▶ **The problem**
Give the lines again exactly as they appear below, from the line with "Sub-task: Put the" to the line with "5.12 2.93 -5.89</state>", both included, and only those lines. Leave every picture out.

▶ **Information**
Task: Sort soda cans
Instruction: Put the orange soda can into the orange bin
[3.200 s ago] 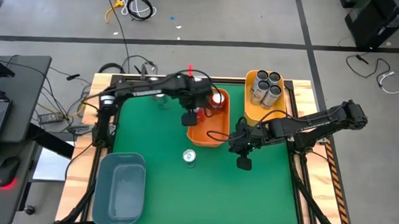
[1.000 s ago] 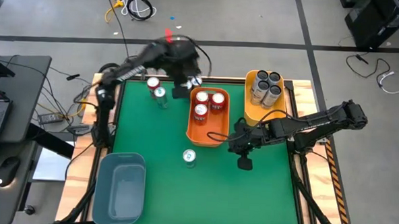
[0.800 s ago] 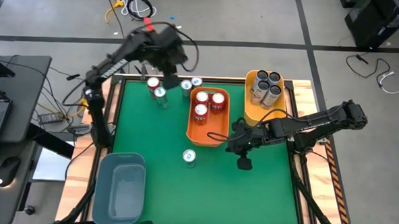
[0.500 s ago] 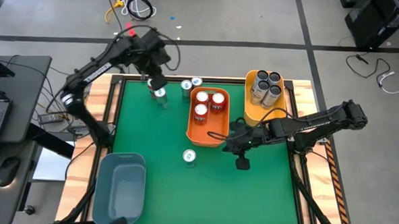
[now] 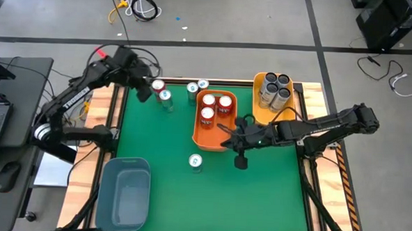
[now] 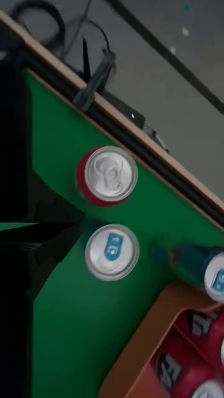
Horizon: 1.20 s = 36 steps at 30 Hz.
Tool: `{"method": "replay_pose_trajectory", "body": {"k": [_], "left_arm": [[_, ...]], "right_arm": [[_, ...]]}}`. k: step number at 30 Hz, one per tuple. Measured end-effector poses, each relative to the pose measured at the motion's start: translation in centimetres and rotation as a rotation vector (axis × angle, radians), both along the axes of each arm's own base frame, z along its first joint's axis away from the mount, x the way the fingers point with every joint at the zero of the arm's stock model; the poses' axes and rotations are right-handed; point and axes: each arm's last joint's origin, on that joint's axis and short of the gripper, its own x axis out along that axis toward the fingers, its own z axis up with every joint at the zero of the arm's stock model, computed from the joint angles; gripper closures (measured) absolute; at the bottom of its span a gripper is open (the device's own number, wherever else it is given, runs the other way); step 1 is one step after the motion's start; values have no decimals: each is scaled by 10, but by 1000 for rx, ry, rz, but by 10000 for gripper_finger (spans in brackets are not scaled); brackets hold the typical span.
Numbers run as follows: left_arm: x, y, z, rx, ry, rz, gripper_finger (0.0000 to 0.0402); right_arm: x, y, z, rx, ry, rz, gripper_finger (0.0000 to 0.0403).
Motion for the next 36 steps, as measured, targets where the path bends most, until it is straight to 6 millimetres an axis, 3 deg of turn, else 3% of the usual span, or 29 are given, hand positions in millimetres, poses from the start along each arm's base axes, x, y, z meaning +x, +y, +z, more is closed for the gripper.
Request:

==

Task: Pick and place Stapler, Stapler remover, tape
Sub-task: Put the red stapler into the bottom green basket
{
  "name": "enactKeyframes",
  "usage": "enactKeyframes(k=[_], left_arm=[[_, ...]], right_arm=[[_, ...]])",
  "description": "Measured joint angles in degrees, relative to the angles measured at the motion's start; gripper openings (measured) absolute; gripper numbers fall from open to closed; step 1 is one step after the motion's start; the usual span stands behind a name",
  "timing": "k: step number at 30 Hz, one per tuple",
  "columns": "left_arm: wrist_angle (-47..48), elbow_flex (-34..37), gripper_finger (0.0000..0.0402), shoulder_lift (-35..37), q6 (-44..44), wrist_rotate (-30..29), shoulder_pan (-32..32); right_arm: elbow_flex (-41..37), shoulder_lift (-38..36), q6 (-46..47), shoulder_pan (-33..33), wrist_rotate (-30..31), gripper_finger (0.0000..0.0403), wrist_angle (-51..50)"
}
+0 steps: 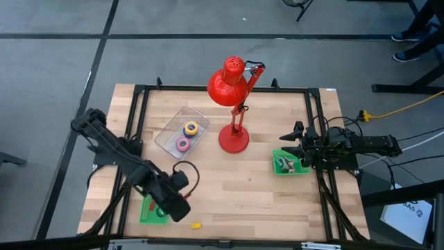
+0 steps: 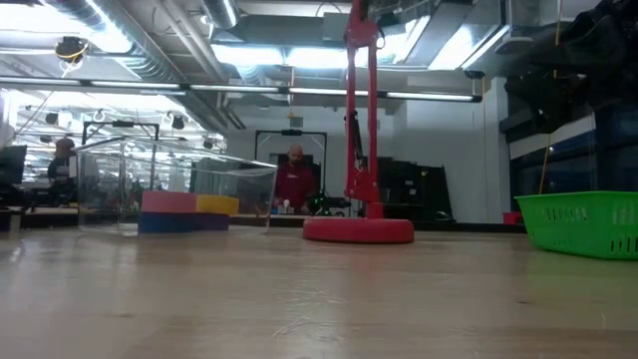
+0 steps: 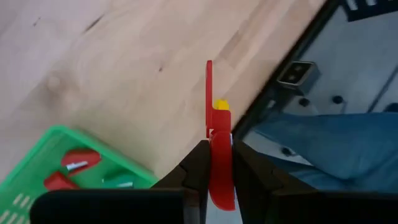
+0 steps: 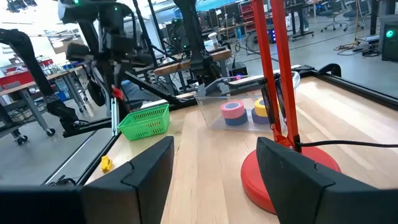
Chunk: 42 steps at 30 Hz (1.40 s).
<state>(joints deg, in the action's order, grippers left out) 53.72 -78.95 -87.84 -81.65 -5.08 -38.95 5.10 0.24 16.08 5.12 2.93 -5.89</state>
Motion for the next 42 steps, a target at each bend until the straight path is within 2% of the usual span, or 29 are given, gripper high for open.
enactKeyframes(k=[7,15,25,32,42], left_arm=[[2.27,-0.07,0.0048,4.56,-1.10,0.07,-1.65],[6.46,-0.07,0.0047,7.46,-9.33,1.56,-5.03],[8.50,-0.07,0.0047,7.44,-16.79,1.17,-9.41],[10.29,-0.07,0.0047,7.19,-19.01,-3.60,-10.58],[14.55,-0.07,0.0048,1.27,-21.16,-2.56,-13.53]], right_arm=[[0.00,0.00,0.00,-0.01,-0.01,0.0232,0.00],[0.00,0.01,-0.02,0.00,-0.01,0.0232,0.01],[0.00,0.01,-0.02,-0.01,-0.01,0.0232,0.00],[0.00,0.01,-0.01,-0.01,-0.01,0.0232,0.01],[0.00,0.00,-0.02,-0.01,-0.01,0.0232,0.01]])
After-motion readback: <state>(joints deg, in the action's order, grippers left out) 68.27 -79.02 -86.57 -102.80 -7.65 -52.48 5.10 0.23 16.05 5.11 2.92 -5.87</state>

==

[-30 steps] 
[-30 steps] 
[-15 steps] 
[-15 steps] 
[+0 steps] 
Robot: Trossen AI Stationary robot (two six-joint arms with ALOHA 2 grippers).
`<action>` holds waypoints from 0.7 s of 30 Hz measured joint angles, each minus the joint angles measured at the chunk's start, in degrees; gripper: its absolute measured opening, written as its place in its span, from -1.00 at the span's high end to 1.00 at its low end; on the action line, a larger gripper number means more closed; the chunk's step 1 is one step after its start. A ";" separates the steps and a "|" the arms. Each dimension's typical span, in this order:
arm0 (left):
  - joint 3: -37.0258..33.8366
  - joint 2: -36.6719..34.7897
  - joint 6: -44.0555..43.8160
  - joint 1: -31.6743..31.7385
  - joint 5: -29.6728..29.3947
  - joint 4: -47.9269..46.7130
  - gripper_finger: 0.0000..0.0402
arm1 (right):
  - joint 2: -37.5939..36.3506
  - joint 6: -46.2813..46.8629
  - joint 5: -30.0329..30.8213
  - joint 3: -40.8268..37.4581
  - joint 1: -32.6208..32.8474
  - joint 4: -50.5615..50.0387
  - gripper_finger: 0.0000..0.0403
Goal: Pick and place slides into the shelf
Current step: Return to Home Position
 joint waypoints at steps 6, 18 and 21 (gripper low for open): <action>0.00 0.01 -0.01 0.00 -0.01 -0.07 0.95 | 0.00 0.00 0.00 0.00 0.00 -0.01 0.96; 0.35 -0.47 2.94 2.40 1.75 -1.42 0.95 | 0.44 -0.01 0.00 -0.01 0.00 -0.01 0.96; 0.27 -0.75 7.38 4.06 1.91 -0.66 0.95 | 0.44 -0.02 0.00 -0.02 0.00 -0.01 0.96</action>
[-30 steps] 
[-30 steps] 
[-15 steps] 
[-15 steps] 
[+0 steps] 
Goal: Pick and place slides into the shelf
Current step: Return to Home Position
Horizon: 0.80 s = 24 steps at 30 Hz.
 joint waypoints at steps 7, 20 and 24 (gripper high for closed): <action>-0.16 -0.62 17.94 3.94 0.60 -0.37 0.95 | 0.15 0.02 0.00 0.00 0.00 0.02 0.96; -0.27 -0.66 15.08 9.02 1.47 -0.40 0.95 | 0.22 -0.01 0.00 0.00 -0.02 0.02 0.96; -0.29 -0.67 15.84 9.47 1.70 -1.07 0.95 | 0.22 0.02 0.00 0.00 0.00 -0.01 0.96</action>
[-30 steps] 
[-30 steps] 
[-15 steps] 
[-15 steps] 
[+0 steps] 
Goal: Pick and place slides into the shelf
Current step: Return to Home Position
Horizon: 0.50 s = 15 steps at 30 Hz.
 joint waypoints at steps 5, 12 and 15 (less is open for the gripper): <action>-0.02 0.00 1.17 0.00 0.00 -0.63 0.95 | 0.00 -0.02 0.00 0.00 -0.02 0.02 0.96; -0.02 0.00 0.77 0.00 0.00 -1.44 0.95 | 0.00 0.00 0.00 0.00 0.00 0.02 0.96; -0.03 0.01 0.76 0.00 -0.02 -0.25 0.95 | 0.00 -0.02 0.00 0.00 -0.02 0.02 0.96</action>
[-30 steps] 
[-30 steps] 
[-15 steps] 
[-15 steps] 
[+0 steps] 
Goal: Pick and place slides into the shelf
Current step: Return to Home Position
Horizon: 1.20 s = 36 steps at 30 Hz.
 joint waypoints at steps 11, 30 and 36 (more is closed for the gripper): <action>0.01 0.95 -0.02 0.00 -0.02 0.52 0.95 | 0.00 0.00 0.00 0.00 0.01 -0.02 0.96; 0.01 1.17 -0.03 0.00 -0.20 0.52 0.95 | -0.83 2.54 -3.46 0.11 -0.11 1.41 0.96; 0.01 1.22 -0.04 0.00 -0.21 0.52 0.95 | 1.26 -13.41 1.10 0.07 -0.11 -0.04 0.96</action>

▶ **Exercise result**
Sub-task: Put the red stapler into the bottom green basket
{
  "name": "enactKeyframes",
  "usage": "enactKeyframes(k=[_], left_arm=[[_, ...]], right_arm=[[_, ...]])",
  "description": "Measured joint angles in degrees, relative to the angles measured at the motion's start; gripper openings (measured) absolute; gripper numbers fall from open to closed; step 1 is one step after the motion's start; the usual span stands behind a name",
  "timing": "k: step number at 30 Hz, one per tuple",
  "columns": "left_arm: wrist_angle (-47..48), elbow_flex (-34..37), gripper_finger (0.0000..0.0402), shoulder_lift (-35..37), q6 (-44..44), wrist_rotate (-30..29), shoulder_pan (-32..32); right_arm: elbow_flex (-41..37), shoulder_lift (-38..36), q6 (-46..47), shoulder_pan (-33..33), wrist_rotate (-30..31), gripper_finger (0.0000..0.0403), wrist_angle (-51..50)"
}
+0 steps: 
+0 steps: 
+0 steps: 
+0 steps: 
Chunk: 42 steps at 30 Hz (1.40 s).
<state>(joints deg, in the action's order, grippers left out) 53.72 -78.95 -87.84 -81.65 -5.08 -38.95 5.10 0.24 16.08 5.12 2.93 -5.89</state>

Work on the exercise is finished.